• **Work order**
Word for word, restate the records that follow.

• **Supplied material**
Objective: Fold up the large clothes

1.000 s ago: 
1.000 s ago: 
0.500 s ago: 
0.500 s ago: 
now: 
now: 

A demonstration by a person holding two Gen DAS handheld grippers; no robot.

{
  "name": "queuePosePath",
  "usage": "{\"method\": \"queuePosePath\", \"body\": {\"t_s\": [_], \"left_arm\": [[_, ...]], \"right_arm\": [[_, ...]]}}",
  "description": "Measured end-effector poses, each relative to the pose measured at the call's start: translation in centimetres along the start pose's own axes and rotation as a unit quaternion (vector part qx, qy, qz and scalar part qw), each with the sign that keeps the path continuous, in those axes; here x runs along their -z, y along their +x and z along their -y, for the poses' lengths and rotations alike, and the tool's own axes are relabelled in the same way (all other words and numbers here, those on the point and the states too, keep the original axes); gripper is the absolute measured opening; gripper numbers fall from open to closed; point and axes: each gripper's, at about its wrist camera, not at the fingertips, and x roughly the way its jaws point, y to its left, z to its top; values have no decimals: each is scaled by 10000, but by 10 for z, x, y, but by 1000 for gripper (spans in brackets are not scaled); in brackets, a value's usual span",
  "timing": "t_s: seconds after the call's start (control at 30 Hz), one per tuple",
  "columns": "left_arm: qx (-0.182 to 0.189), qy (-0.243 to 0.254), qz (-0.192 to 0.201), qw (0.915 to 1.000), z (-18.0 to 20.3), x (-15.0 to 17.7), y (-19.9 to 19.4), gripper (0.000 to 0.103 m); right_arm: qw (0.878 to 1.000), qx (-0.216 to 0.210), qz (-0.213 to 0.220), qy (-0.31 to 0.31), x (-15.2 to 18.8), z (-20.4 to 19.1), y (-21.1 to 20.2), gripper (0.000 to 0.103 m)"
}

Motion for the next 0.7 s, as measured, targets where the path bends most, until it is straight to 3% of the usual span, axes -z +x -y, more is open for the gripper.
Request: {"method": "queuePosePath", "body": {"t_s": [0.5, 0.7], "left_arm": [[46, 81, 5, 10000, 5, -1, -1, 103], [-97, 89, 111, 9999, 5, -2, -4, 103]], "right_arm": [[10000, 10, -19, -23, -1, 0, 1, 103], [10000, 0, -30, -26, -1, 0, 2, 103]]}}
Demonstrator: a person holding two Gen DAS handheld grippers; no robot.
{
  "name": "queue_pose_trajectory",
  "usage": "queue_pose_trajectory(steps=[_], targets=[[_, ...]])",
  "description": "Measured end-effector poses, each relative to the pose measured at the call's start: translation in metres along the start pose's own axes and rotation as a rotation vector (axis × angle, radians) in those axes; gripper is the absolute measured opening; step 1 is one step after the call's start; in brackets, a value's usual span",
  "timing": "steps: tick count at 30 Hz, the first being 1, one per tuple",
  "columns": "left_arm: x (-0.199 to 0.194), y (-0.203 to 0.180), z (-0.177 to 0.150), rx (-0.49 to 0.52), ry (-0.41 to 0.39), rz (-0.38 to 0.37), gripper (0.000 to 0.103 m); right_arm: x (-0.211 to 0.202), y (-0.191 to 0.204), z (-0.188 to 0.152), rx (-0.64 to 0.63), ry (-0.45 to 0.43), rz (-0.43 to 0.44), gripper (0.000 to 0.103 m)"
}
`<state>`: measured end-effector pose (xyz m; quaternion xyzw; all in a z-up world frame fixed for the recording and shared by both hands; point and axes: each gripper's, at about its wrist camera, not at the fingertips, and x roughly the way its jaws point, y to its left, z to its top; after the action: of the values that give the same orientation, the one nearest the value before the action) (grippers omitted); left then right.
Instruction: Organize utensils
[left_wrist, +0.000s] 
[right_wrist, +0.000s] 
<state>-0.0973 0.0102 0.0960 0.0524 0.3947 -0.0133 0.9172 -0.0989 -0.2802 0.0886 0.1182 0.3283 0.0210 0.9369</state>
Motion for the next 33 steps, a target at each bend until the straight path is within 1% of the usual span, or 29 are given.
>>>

• **Exercise response**
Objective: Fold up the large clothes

1.000 s ago: 
1.000 s ago: 
0.500 s ago: 
0.500 s ago: 
now: 
now: 

A demonstration by a person holding two Gen DAS handheld grippers; no robot.

{
  "name": "queuePosePath",
  "usage": "{\"method\": \"queuePosePath\", \"body\": {\"t_s\": [_], \"left_arm\": [[_, ...]], \"right_arm\": [[_, ...]]}}",
  "description": "Measured end-effector poses, each relative to the pose measured at the call's start: translation in centimetres along the start pose's own axes and rotation as a unit quaternion (vector part qx, qy, qz and scalar part qw), each with the sign that keeps the path continuous, in those axes; here x runs along their -z, y along their +x and z along their -y, for the poses' lengths and rotations alike, and the tool's own axes are relabelled in the same way (all other words and numbers here, those on the point and the states too, keep the original axes); gripper is the absolute measured opening; gripper numbers fall from open to closed; point and axes: each gripper's, at about its wrist camera, not at the fingertips, and x roughly the way its jaws point, y to its left, z to its top; values have no decimals: each is scaled by 10000, but by 10 for z, x, y, but by 1000 for gripper (spans in brackets are not scaled); in brackets, a value's usual span",
  "timing": "t_s: seconds after the call's start (control at 30 Hz), one per tuple",
  "columns": "left_arm: qx (-0.182 to 0.189), qy (-0.243 to 0.254), qz (-0.192 to 0.201), qw (0.915 to 1.000), z (-18.0 to 20.3), x (-15.0 to 17.7), y (-19.9 to 19.4), gripper (0.000 to 0.103 m); right_arm: qw (0.878 to 1.000), qx (-0.216 to 0.210), qz (-0.213 to 0.220), qy (-0.31 to 0.31), x (-15.2 to 18.8), z (-20.4 to 19.1), y (-21.1 to 20.2), gripper (0.000 to 0.103 m)"
}

Motion for the next 0.7 s, as measured, targets where the path bends most, until it is straight to 3% of the usual span, axes -z +x -y, more is open for the gripper.
Request: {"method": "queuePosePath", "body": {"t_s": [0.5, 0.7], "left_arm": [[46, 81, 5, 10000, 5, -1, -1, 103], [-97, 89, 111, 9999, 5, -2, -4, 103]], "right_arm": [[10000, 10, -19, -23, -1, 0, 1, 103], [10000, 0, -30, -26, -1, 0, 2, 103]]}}
Demonstrator: a person holding two Gen DAS handheld grippers; no robot.
{
  "name": "queue_pose_trajectory",
  "usage": "queue_pose_trajectory(steps=[_], targets=[[_, ...]])",
  "description": "Measured end-effector poses, each relative to the pose measured at the call's start: translation in metres along the start pose's own axes and rotation as a rotation vector (axis × angle, radians) in those axes; gripper is the absolute measured opening; step 1 is one step after the call's start; in brackets, a value's usual span",
  "timing": "steps: tick count at 30 Hz, the first being 1, one per tuple",
  "columns": "left_arm: x (-0.199 to 0.194), y (-0.203 to 0.180), z (-0.177 to 0.150), rx (-0.49 to 0.52), ry (-0.41 to 0.39), rz (-0.38 to 0.37), gripper (0.000 to 0.103 m); right_arm: x (-0.211 to 0.202), y (-0.191 to 0.204), z (-0.188 to 0.152), rx (-0.64 to 0.63), ry (-0.45 to 0.43), rz (-0.43 to 0.44), gripper (0.000 to 0.103 m)"
}
`<state>`: measured end-effector pose (xyz m; quaternion xyzw; all in a z-up world frame fixed for the recording and shared by both hands; point and axes: each gripper's, at about its wrist camera, not at the fingertips, and x roughly the way its jaws point, y to its left, z to its top; after the action: of the values that give the same orientation, the one nearest the value before the action) (grippers omitted); left then right.
Instruction: Organize utensils
[left_wrist, +0.000s] 
[right_wrist, +0.000s] 
<state>-0.0973 0.0102 0.0960 0.0524 0.3947 -0.0133 0.9172 -0.0989 -0.2802 0.0886 0.1182 0.3283 0.0210 0.9369</state>
Motion for the next 33 steps, a target at each bend until the straight path is within 1% of the usual span, or 29 are given.
>>>

Nothing remains to be answered in this exercise.